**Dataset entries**
============

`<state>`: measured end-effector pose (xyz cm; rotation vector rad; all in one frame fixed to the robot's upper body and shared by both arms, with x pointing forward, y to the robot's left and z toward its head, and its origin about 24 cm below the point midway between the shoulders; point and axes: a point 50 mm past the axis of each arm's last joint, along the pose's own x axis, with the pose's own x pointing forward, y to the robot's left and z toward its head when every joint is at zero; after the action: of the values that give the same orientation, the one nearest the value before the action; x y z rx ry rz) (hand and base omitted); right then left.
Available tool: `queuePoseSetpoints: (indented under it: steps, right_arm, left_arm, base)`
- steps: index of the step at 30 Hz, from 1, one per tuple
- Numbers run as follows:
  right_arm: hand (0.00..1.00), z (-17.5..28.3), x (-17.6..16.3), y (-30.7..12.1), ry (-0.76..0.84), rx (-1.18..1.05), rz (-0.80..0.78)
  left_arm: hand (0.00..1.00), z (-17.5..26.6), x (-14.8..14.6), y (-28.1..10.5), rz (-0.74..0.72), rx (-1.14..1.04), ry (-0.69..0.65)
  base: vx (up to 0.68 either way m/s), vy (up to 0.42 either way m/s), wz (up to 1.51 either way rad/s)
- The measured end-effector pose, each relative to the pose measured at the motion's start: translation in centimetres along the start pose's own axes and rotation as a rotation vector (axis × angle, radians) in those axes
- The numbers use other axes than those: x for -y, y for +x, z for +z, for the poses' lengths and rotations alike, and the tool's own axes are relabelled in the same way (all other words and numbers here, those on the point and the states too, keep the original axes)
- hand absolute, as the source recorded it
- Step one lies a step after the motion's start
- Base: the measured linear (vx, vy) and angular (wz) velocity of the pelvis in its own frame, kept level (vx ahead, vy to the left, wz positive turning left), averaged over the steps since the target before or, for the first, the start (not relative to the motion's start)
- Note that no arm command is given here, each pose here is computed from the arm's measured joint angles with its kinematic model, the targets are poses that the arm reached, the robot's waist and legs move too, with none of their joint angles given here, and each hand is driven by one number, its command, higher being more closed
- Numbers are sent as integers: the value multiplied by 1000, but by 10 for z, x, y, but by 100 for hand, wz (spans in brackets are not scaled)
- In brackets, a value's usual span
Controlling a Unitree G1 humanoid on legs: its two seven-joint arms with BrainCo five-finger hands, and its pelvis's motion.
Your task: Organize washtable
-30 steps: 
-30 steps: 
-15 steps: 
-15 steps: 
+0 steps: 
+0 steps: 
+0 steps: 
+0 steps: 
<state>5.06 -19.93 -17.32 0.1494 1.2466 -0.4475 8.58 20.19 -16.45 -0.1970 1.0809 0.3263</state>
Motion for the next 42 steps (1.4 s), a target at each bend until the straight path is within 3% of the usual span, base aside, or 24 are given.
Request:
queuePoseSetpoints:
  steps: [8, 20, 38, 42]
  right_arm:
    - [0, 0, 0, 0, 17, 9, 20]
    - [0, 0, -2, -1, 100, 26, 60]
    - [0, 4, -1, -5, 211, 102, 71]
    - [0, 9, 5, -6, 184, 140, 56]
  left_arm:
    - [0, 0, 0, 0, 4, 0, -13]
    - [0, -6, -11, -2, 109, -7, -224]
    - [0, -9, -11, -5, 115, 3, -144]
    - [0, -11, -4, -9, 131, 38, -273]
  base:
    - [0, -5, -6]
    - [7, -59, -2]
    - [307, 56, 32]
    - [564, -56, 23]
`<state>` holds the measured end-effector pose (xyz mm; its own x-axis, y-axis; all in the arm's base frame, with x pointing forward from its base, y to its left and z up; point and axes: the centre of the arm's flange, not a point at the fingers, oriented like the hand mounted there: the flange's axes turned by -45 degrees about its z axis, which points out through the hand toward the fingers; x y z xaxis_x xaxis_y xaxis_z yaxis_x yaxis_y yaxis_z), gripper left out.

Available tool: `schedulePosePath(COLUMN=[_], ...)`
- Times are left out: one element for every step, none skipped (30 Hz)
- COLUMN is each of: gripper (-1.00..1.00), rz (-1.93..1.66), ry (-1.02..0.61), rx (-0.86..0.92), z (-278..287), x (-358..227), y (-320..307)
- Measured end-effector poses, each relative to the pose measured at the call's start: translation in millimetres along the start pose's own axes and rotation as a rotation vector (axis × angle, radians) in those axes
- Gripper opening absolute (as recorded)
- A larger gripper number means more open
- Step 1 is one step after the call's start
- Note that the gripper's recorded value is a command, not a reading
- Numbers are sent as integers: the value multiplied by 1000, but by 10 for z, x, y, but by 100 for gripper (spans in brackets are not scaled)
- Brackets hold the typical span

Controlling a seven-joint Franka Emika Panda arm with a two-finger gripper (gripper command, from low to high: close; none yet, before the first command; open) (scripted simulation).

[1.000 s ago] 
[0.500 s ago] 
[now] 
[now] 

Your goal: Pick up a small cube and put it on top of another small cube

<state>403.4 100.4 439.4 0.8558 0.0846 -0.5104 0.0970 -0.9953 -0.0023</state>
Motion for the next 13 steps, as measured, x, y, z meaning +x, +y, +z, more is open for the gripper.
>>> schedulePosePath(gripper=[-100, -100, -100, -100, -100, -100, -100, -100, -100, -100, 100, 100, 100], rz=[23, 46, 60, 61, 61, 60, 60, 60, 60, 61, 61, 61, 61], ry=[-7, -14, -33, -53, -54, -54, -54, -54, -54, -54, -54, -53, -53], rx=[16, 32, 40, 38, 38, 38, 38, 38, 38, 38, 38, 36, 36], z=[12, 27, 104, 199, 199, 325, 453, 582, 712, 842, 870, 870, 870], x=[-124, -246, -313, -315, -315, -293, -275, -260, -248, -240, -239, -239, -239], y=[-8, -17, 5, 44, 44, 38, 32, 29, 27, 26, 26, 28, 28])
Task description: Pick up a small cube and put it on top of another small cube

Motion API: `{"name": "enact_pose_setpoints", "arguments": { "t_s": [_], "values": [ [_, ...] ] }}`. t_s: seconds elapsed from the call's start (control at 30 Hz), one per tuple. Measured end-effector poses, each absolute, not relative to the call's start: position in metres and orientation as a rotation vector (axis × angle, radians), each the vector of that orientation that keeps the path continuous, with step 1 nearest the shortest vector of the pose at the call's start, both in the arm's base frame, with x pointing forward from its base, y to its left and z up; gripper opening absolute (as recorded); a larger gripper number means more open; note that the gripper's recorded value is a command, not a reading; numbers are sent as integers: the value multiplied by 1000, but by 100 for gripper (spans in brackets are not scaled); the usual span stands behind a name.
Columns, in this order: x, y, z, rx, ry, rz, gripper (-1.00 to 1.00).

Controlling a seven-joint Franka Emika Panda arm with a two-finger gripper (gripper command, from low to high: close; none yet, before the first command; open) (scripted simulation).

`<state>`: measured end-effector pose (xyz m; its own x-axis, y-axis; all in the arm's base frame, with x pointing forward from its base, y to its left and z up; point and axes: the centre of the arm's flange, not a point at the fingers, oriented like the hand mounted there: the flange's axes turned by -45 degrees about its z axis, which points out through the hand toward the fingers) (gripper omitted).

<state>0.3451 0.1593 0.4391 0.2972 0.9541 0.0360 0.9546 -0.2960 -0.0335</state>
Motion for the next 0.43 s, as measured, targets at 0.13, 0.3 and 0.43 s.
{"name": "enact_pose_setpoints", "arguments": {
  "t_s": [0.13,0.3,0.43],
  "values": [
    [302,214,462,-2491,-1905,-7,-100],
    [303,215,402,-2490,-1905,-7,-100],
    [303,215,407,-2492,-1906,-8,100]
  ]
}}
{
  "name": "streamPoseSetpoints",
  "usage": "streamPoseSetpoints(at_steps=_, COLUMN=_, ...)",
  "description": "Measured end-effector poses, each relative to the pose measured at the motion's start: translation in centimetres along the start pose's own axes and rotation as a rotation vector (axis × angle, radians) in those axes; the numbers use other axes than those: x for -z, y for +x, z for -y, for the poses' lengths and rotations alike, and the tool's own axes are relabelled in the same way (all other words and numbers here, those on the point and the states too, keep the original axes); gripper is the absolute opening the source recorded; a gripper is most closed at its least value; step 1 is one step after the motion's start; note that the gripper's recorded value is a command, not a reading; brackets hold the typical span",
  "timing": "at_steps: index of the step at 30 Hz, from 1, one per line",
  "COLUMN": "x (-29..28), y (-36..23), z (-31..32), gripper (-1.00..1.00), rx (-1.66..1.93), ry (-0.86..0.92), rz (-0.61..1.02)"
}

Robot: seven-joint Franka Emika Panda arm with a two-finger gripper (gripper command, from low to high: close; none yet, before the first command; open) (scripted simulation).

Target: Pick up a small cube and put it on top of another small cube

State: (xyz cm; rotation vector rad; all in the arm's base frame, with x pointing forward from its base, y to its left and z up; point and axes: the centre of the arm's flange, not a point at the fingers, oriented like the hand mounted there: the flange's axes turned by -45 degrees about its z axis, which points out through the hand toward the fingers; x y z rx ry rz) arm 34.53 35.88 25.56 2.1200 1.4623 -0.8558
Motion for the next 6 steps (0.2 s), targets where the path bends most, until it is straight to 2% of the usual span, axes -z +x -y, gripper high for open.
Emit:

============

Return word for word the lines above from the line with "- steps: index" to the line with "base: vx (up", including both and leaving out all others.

**Solved problem**
- steps: index of the step at 30 Hz, from 1, one per tuple
- Numbers run as follows:
  right_arm: hand (0.00..1.00), z (-17.5..28.3), x (-17.6..16.3), y (-30.7..12.1), ry (-0.76..0.84), rx (-1.18..1.05), rz (-0.80..0.78)
  left_arm: hand (0.00..1.00), z (-17.5..26.6), x (-14.8..14.6), y (-28.1..10.5), rz (-0.74..0.72), rx (-1.14..1.04), ry (-0.69..0.65)
  base: vx (up to 0.68 either way m/s), vy (up to 0.42 either way m/s), wz (up to 1.51 either way rad/s)

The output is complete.